JP7453886B2 - Detection device, detection method and detection program - Google Patents

Description

The present invention relates to a detection device, a detection method, and a detection program for detecting junk mail.

Traditionally, many damages have been caused by unsolicited email (spam email). In particular, there are many cases where the sender domain is spoofed and it is not possible to determine whether the email is spam or not based on domain authentication alone. Under these circumstances, methods have been proposed for detecting junk mail from among received mail.

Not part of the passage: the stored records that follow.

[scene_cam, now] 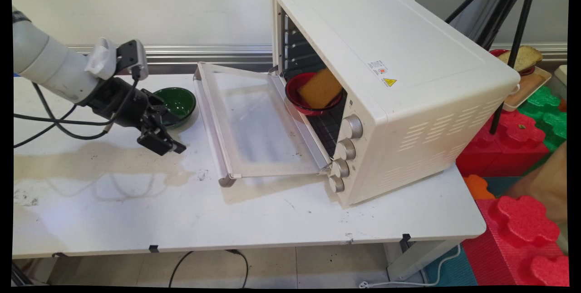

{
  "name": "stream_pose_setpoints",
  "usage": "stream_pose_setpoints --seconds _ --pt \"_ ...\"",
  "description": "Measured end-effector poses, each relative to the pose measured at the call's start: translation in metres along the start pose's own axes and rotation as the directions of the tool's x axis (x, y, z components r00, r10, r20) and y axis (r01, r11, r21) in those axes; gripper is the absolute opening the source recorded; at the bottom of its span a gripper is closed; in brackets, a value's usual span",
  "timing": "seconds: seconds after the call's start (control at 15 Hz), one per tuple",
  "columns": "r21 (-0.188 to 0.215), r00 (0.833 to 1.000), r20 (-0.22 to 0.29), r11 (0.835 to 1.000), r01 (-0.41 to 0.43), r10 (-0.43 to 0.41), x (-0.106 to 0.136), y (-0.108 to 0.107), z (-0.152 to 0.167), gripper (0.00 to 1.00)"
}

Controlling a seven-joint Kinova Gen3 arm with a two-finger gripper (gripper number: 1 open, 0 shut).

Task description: Close the oven

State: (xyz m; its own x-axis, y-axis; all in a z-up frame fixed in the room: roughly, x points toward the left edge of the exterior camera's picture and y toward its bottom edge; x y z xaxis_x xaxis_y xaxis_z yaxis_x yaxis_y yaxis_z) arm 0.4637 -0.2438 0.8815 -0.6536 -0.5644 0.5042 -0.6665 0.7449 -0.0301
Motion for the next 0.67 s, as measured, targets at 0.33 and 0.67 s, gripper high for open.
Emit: stream_pose_setpoints --seconds 0.33,0.67 --pt "-0.003 1.000 0.015 1.000 -0.007 0.007 0.000 -0.005 0.009 1.00" --pt "-0.008 0.999 0.030 1.000 -0.018 0.018 -0.001 -0.007 0.015 1.00"
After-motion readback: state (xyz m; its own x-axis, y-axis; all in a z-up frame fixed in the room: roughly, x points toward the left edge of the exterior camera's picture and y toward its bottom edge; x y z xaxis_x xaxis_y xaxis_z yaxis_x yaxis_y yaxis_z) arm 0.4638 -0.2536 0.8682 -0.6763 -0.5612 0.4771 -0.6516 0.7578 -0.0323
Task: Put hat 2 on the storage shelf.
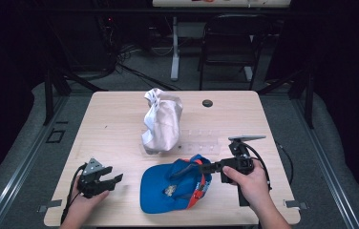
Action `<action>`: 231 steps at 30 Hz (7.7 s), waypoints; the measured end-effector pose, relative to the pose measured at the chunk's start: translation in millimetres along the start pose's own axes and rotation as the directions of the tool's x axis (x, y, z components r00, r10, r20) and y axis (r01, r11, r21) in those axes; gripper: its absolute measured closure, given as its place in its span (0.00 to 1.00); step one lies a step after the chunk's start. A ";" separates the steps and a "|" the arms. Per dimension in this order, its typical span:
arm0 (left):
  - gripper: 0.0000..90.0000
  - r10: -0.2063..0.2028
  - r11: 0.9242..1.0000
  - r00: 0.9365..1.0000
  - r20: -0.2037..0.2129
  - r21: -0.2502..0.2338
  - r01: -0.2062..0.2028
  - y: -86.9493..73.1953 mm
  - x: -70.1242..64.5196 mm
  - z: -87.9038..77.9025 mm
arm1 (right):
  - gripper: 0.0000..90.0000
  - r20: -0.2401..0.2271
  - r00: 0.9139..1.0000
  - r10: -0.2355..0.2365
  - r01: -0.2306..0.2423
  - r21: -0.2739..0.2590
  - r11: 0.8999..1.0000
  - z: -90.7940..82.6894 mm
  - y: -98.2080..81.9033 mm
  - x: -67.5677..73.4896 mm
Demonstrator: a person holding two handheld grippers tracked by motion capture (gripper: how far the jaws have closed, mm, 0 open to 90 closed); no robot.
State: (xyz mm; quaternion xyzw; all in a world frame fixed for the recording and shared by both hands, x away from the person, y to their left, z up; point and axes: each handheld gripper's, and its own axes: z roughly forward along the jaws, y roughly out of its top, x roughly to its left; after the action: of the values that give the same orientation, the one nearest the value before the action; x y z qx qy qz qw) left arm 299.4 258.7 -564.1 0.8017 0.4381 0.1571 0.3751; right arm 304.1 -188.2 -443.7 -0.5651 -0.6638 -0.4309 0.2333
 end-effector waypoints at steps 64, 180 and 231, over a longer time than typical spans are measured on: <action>0.48 0.000 1.000 1.000 -0.009 -0.005 0.000 0.0 1.6 0.3 | 0.88 -0.213 0.960 0.179 -0.253 -0.394 0.884 -112.8 109.0 44.4; 0.48 -0.006 1.000 1.000 -0.014 -0.006 0.006 -0.2 3.9 0.4 | 0.55 0.226 0.973 0.051 0.033 -0.355 0.934 -76.6 74.9 5.7; 0.48 -0.013 1.000 1.000 -0.015 -0.008 0.013 -1.4 5.3 2.4 | 0.50 0.469 0.866 -0.172 0.339 -0.299 0.892 9.9 -58.3 -84.5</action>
State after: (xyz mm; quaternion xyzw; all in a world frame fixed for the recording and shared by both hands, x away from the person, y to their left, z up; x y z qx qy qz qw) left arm 303.0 262.4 -567.1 0.7961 0.4455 0.1622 0.3761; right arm 271.7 -225.7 -534.1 -0.5850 -0.6749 -0.4407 -0.0906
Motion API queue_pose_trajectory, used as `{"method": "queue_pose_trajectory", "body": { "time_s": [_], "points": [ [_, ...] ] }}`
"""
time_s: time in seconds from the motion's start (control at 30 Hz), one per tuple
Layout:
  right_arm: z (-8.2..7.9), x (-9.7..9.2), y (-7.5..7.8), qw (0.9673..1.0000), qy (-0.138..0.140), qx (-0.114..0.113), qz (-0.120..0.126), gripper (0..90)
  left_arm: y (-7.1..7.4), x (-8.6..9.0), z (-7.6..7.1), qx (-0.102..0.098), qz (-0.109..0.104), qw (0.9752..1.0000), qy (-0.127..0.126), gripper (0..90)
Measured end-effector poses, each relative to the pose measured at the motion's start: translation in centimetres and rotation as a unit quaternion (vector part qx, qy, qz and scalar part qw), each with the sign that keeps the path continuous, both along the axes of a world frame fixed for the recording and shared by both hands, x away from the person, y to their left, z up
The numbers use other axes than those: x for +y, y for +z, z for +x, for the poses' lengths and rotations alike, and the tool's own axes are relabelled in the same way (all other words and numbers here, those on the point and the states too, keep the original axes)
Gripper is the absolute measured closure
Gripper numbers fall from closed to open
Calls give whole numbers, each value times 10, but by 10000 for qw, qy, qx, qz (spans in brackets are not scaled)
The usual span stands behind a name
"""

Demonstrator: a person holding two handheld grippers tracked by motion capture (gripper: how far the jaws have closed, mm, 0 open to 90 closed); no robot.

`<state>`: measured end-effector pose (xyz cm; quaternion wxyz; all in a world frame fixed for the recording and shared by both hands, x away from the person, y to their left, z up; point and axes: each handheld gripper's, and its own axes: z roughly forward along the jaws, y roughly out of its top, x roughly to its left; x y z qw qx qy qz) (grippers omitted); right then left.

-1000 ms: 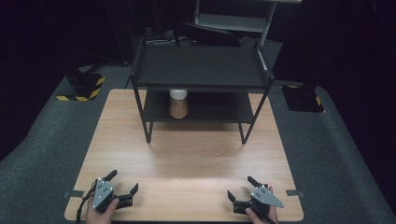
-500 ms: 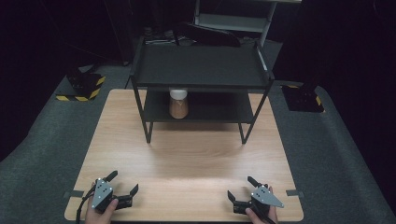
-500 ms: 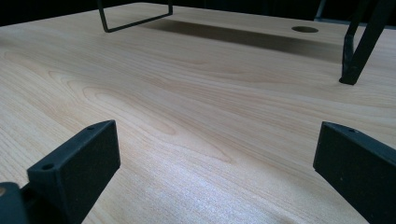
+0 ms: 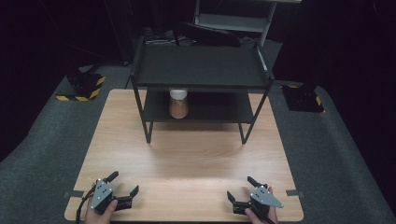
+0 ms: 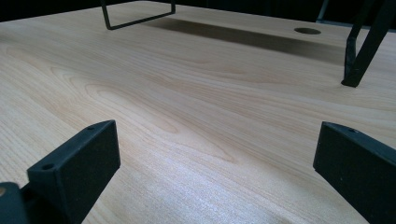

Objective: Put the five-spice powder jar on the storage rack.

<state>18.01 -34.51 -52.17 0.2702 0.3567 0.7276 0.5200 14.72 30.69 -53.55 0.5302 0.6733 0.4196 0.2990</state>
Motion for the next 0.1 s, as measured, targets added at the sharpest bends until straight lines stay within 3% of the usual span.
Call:
{"method": "queue_pose_trajectory", "body": {
  "time_s": [0.1],
  "points": [
    [0,0,0,10000,15,-15,-1,5,0,0,1,15,-17,10000,-21,5]
  ]
}}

For example, SPF in Non-Patent Document 1 is a mechanism for checking whether a sender domain is spoofed. When an email receiving server receives an email, it queries DNS for the SPF record of the sending domain, and if the sending server is not allowed in the SPF record, it determines that the sending domain has been spoofed. to refuse reception, etc.
Furthermore, DMARK in Non-Patent Document 2 is an extension of SPF, and allows a recipient to send a notification to a legitimate domain administrator that a spoofed email has been received.

Patent Document 1 and Patent Document 2 propose methods for detecting spam mail senders who have correctly set the sender in order to bypass SPF authentication. In these methods, spam mail is determined based on the fact that the contents of SPF records are common between senders of spam mail.
In Patent Document 3, the information that can be disguised (for example, the host name of the source server sent with the helo command, etc.) is different, but the information that cannot be disguised (for example, the source IP address, etc.) is the same. A method has been proposed to classify email as spam.

JP2014-63402A JP2016-31666A JP2016-38681A

“Sender Policy Framework (SPF) for Authorizing Use of Domains in E-Mail, Version 1,” RFC4408, 2006, URL <https://tools.ietf.org/html/rfc4408> “Domain-based Message Authentication, Reporting, and Conformance (DMARC),” RFC7489, 2015, URL <https://tools.ietf.org/html/rfc7489>

By the way, based on the authentication result of the sender by SPF, the email patterns are classified as follows.
Regular pattern 1: A pattern that is determined to be regular in sender authentication (Pass in SPF authentication).
Regular pattern 2: Unable to determine in sender authentication (TempError or None in SPF authentication).
Malicious pattern 1: One that is determined to be legitimate by sender authentication (Pass by SPF authentication).
Malicious pattern 2: Rejected by sender authentication (Fail in SPF authentication).
Malicious pattern 3: Unable to determine in sender authentication (TempError or None in SPF authentication).
Malicious pattern 3-1: Sender authentication information (SPF record) is not registered.
Malicious pattern 3-2: Although disguised as a legitimate domain, the FQDN does not completely match the legitimate pattern 1 and 2.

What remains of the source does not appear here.